Libin TK
Libin TK

Reputation: 1497

Entity Framework Windows Authentication with ASP.NET Impersonation

I have an ASP.NET application which uses Impersonation. My ConnectionStrings are dynamically generated using EntityConnectionStringBuilder.

It works fine when I am using SQL Server Authentication but when I use Windows Authentication by replace User Id and Password with Trusted_Connection=Yes; I am getting an error saying "System.Data.SqlClient.SqlException (0x80131904): Cannot open database "DB_Name" requested by the login. The login failed. Login failed for user 'DomainName\MachineName$'".

It looks like Entity Framework is using an inbuilt User Account (MachineName$) instead of the Impersonated user 'DomainName\User1'.

How to configure EF to use the Impersonated User Account for Windows Authentication?

Upvotes: 0

Views: 5186

Answers (1)

Erik Funkenbusch
Erik Funkenbusch

Reputation: 93444

You aren't using impersonation. If you were, then this would be working (assuming your database were otherwise correctly configured to allow access from the impersonated user).

EF is not using a "built-in" account. It's using whatever account the worker process is running under, which in most cases will be either an Application Pool identity, or Network Service, both of which use the machines Active Directory account for credentials.

In other words, EF uses whatever the connection string tells it to use, and if you're telling it to use a trusted connection, then it uses whatever the process/thread is running under.
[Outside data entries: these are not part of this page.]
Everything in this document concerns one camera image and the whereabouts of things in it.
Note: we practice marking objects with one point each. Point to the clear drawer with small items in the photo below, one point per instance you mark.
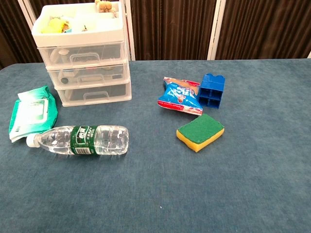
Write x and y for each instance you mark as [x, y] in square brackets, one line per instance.
[116, 72]

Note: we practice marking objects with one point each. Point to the clear empty drawer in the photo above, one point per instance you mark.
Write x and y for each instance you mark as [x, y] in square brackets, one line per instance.
[116, 92]

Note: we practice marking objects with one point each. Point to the clear drawer with white knob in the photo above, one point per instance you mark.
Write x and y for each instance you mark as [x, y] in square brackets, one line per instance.
[109, 52]

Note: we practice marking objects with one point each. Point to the white plastic drawer unit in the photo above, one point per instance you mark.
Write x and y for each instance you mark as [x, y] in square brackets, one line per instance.
[80, 36]

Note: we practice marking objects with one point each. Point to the blue red snack bag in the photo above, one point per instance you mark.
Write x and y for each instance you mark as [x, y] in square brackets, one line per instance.
[179, 95]

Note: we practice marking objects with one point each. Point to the yellow green scrubbing sponge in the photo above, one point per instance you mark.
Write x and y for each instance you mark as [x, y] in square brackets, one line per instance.
[200, 128]

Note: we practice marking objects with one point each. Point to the blue plastic building block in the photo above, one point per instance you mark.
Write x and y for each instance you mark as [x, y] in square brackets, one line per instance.
[211, 85]

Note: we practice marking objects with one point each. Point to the clear water bottle green label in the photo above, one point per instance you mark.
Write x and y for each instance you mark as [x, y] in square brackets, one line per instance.
[82, 140]

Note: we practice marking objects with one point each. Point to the green wet wipes pack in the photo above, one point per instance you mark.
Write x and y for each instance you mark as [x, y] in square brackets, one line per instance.
[34, 111]

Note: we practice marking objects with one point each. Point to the beige plush toy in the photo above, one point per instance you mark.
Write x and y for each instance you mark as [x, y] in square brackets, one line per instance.
[104, 6]

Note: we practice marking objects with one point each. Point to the yellow plastic toy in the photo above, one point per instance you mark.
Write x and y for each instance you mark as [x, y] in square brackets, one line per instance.
[52, 26]

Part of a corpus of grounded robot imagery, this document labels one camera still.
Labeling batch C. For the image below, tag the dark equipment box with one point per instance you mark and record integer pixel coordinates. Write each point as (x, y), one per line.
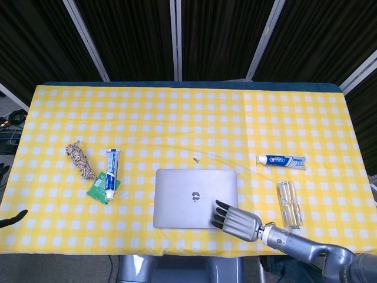
(7, 141)

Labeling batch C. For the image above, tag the silver laptop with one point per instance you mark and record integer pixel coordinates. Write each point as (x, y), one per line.
(195, 197)

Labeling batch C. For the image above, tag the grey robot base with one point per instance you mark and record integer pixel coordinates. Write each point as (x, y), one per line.
(179, 269)

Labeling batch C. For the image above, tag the dark blue cloth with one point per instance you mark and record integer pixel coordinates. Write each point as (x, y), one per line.
(279, 269)

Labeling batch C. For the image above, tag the black folding screen panel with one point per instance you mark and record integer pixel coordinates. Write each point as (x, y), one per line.
(41, 38)
(318, 38)
(129, 38)
(221, 38)

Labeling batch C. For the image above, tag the yellow white checkered tablecloth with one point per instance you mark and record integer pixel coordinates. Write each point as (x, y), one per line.
(117, 118)

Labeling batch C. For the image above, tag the white blue red toothpaste tube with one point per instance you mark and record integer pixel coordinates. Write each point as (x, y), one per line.
(282, 161)

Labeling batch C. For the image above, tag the clear glass tumbler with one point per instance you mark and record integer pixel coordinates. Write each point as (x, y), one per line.
(289, 203)

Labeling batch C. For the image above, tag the green flat packet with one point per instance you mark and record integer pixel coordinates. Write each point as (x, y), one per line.
(98, 188)

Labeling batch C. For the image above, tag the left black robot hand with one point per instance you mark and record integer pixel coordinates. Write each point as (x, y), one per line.
(13, 218)

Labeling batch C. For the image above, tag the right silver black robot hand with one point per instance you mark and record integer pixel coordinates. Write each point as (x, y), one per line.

In point of fact, impersonation is not supported in IIS7 or greater when running in Integrated pipeline mode. The reason for this is that IIS7 is more strongly tied to .NET and supports asynchronous handlers. Asynch handlers have issues with impersonation because the thread that started the handler, may not be the same thread that resumes the handler when the async request resumes after giving up its thread to do the async work.

In general, unless you have a very specific use case, you probably should not design your architecture to require impersonation, as this has a lot of repercussions.

If you need to utilize a resource with a specific user, then you can use a WindowsIdentity principal and Impersonate that way, but this has to be done in the confines of a small block (the network call itself).

I'm not sure how you are trying to do impersonation, but it's obviously not working. In most cases, you should be getting an error if you try to impersonate on IIS7+, so the question really is... What makes you think you're using impersonation?